The Sasson report is political and problematic, not only because it ignores Sharon and the rest of the political echelon, which approved and gave orders and knew, and not only because it ignores the legal system's responsibility for what happened, but also because it was born of a discriminatory approach.

Less well-publicized investigatory committees have in the past investigated illegal building in East Jerusalem and Israel's Arab sector. Their conclusions were unequivocal. When Haim Ramon served as minister for Jerusalem affairs under Ehud Barak, he informed the Knesset that more than 20,000 buildings had been built without a permit in East Jerusalem. Documents were seized at Orient House a few years ago that proved that this construction was not merely a response to the population's distress; it was also a political move. But nobody proposed destroying these buildings. On the contrary: Israel under Barak and Shimon Peres and Ramon negotiated with the Palestinian Authority over their retroactive legalization.

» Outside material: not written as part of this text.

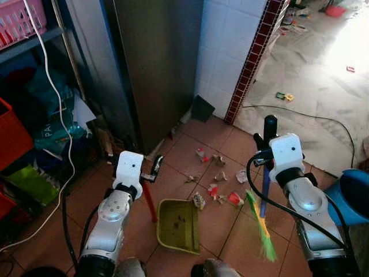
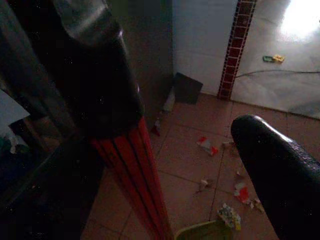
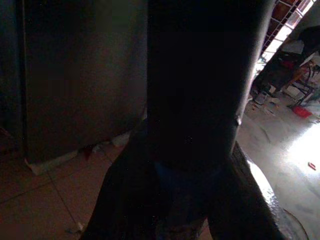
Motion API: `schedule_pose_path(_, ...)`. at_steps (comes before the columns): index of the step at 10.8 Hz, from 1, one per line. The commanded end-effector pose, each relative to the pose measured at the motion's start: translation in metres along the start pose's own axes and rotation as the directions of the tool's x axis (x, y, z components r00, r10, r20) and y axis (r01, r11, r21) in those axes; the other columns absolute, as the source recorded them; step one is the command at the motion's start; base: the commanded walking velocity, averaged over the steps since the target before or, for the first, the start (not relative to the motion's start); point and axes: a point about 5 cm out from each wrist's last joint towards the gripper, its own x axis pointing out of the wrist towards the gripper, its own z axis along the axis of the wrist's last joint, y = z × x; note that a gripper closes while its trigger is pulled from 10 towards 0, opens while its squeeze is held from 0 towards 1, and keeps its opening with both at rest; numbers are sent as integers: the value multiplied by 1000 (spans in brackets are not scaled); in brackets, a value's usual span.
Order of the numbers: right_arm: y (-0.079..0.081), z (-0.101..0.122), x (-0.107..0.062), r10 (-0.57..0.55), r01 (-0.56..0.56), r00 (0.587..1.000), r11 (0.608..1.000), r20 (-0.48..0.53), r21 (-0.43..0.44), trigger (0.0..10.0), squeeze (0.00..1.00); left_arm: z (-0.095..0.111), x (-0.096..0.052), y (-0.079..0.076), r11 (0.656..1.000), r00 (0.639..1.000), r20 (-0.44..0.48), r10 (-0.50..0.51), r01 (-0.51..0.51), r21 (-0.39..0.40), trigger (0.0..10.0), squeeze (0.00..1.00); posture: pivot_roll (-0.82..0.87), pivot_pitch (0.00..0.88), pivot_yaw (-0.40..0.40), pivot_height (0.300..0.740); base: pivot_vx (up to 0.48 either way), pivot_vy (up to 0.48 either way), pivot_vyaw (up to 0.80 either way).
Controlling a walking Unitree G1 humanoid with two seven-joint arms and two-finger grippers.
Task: Sweep floor
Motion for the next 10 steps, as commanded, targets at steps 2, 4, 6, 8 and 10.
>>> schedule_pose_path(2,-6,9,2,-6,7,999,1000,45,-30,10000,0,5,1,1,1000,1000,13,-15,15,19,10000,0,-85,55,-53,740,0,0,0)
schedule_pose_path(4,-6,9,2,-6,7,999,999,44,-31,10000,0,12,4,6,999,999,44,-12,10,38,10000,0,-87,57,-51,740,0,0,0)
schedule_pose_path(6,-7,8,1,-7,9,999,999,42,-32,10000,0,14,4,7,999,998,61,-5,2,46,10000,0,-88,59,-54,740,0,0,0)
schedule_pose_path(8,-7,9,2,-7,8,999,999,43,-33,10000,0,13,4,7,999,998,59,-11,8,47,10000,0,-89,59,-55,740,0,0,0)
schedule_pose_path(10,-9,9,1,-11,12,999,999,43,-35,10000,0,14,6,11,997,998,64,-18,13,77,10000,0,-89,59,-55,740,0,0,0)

Nor did anyone suggest indicting successive mayors of Jerusalem or interior ministers for having deliberately turned a blind eye to this construction, sometimes for political reasons. There is also widespread illegal building in the Arab and Bedouin areas of Israel. The state accepts this, because reality - which includes the battle over this disputed land - is stronger.

The story of the outposts, just like the story of the construction in East Jerusalem, is a story about seeking to alter the status quo. But the outposts are an action of the old Zionist variety, which is now gradually being made illegal - first by Attorney General Menachem Mazuz, then by Talia Sasson, and the High Court of Justice will doubtless follow in their footsteps.

In essence, the state is currently redefining Zionism as a movement that retreats under pressure, terrorism and threats, as a movement that gives up its dreams. The naive residents of the outposts are out of step. Nevertheless, they understand quite well what many others, perhaps even in the erring and confused Likud Party, will understand later: Gush Katif, the northern West Bank and the outposts are only the beginning. Sharon and his advisor Dov Weisglass - who, together with their new partners, Yossi Beilin and the Arab parties, are tearing the land and the nation apart - are already planning to uproot tens of thousands of additional Jews from the West Bank. And in secret, they are even talking about Jerusalem.